▶ [Your instructions] With both ends included, repeat exactly the lines of the entries below from the one containing "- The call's" down to the one containing "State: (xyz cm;", and no others.

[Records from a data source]
· · · · ·
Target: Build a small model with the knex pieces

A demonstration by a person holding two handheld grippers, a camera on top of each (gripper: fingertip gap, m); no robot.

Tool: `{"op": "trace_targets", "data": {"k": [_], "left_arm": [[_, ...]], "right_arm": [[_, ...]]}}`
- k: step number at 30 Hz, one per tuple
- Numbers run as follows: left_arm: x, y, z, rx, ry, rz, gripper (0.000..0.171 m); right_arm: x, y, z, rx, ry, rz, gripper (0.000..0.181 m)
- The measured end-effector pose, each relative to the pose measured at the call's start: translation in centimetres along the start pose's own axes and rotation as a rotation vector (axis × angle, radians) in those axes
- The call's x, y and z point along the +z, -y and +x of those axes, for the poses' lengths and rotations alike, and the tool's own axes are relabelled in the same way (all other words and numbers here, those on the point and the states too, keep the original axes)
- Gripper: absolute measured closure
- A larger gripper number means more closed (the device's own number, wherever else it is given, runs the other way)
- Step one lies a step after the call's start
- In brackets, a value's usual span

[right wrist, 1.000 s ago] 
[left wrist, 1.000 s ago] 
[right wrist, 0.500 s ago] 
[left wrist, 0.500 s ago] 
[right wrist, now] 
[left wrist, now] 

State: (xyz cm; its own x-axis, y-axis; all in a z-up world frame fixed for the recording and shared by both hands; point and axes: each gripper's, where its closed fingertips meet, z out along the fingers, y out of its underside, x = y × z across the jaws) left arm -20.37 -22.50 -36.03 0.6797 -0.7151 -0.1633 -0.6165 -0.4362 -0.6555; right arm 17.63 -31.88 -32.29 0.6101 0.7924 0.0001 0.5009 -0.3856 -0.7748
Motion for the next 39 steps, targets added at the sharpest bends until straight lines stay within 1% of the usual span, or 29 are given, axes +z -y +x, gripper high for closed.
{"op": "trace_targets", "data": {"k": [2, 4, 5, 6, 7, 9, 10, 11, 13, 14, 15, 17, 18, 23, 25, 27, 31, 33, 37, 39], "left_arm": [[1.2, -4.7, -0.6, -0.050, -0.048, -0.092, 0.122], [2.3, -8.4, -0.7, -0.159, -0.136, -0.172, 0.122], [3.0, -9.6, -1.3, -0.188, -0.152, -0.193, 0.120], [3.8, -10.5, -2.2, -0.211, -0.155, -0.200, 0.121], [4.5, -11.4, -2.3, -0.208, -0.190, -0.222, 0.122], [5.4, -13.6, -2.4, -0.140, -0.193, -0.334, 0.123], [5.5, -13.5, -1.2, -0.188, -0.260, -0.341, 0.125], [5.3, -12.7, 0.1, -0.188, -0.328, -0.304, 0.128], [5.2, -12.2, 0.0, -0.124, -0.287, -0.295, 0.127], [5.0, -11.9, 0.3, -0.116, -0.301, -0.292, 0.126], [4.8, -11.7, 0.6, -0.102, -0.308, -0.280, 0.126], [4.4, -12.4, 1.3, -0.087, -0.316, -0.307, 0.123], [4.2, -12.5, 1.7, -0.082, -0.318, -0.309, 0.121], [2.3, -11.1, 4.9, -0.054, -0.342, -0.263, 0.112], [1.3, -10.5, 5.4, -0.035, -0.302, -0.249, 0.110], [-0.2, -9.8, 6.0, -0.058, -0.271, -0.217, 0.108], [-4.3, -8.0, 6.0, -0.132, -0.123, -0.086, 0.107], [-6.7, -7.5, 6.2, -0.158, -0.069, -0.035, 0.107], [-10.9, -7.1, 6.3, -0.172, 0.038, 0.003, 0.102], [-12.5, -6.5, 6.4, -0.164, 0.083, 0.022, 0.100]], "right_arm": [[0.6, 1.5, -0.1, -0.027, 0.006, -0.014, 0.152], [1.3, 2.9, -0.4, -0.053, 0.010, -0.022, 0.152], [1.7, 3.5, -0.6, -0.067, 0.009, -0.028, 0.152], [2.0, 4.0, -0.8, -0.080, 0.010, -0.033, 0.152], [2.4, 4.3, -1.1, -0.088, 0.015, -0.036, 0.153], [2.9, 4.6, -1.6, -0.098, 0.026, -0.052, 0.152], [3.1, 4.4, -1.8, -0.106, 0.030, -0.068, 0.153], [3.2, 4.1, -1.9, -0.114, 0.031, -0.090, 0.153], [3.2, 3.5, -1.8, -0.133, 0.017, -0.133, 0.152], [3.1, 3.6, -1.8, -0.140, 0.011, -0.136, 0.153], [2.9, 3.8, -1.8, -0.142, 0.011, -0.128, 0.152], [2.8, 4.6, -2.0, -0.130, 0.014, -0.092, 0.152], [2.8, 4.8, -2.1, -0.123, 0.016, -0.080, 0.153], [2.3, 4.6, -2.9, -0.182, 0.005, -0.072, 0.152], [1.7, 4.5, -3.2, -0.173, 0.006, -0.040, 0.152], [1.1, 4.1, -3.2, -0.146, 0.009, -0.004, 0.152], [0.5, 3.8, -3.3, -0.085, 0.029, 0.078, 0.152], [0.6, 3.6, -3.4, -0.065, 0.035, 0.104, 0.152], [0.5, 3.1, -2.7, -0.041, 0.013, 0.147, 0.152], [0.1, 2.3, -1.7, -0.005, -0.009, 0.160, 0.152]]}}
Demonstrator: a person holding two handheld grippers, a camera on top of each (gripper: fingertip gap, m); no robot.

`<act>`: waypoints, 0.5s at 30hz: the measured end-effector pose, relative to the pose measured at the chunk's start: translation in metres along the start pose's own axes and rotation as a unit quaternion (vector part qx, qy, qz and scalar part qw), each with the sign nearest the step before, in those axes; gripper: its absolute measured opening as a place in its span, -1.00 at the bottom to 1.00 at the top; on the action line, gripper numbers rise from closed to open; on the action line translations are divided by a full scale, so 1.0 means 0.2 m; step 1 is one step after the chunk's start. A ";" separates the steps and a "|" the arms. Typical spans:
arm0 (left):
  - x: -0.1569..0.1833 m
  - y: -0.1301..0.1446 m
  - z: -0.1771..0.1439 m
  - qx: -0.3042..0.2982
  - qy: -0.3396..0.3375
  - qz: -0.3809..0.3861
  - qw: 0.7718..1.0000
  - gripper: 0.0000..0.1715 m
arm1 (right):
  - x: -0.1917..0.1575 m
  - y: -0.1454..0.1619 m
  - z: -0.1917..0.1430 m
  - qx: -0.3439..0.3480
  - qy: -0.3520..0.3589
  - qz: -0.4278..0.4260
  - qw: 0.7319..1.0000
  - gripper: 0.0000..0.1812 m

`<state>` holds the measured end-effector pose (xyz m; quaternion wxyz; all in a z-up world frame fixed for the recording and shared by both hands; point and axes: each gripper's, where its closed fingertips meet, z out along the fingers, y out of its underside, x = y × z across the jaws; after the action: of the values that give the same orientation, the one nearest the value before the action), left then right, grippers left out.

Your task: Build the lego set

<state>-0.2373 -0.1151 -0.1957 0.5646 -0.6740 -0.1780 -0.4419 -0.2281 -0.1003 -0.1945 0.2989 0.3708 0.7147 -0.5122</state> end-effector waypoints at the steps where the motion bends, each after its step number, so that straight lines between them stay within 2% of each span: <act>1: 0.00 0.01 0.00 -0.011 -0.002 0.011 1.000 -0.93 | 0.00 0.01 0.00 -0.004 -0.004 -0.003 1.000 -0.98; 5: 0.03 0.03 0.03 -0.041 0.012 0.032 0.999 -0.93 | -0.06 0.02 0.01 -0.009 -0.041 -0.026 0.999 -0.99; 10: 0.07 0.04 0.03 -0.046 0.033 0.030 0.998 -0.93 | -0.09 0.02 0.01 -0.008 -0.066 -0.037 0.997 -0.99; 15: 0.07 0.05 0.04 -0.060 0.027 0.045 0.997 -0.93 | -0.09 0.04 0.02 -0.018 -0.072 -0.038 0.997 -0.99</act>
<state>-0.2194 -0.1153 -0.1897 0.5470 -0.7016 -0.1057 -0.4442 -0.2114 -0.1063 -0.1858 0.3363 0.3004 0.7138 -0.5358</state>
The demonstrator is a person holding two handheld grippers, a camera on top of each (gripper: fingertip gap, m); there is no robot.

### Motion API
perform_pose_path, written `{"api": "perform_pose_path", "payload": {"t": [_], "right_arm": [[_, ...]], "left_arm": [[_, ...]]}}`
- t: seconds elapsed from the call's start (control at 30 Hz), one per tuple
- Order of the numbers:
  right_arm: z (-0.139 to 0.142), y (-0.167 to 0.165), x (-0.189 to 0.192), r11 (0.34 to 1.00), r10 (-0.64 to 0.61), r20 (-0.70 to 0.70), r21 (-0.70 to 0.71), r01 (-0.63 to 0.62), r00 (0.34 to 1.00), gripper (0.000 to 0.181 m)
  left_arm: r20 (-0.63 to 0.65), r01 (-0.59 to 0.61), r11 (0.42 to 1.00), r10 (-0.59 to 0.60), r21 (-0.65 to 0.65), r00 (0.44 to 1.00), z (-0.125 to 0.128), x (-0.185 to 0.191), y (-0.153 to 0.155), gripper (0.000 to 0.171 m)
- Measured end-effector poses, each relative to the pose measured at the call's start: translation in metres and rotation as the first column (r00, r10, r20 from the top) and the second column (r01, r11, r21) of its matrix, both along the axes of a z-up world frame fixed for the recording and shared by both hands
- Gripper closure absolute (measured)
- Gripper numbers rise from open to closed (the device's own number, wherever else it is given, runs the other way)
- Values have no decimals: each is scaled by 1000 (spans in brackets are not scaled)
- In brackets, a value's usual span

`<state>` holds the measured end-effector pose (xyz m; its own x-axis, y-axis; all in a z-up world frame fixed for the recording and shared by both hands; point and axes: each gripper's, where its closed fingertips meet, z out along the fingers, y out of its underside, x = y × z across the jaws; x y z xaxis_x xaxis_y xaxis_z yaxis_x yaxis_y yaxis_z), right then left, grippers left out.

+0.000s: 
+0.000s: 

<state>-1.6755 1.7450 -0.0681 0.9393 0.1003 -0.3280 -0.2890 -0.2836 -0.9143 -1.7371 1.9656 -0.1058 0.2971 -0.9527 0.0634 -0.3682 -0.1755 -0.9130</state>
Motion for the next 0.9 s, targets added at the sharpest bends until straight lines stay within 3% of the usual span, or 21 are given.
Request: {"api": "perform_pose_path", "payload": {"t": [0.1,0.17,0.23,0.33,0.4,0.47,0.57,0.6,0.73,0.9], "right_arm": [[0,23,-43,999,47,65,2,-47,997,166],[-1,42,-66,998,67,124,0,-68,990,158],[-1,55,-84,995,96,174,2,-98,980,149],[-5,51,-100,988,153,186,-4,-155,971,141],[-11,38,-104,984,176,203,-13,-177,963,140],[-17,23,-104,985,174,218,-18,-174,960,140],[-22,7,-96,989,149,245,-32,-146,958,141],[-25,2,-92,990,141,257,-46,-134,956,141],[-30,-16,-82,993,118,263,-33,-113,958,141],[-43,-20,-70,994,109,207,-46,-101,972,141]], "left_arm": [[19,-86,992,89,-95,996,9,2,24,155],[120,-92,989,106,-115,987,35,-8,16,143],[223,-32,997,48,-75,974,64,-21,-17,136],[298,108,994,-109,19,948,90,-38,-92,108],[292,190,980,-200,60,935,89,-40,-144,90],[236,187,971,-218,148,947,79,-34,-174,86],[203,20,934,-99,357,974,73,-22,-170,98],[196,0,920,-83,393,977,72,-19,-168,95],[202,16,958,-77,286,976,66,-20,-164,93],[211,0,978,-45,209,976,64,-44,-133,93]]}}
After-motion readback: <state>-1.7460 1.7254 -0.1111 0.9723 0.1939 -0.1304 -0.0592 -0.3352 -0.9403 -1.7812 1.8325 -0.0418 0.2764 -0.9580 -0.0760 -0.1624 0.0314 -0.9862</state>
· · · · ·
▶ [Answer section]
- The call's x, y and z point along the +z, -y and +x of those axes, for the poses' lengths and rotations alike, and the tool's own axes are relabelled in the same way (all other words and numbers here, those on the point and the states too, keep the original axes)
- Gripper: absolute measured closure
- A larger gripper number means more closed (the device's own number, wherever else it is given, runs the other way)
- Step one lies a step after the call's start
- In brackets, a value's usual span

[right wrist, 1.000 s ago] 
[left wrist, 1.000 s ago] 
[right wrist, 0.500 s ago] 
[left wrist, 0.500 s ago] 
[right wrist, now] 
[left wrist, now] 

State: (xyz cm; its own x-axis, y-axis; all in a z-up world frame fixed for the recording and shared by both hands; point and axes: each gripper's, where its closed fingertips meet, z out along the fingers, y out of its underside, x = y × z across the jaws) left arm -20.37 -22.50 -36.03 0.6797 -0.7151 -0.1633 -0.6165 -0.4362 -0.6555; right arm 17.63 -31.88 -32.29 0.6101 0.7924 0.0001 0.5009 -0.3856 -0.7748

That completes the output for this exercise.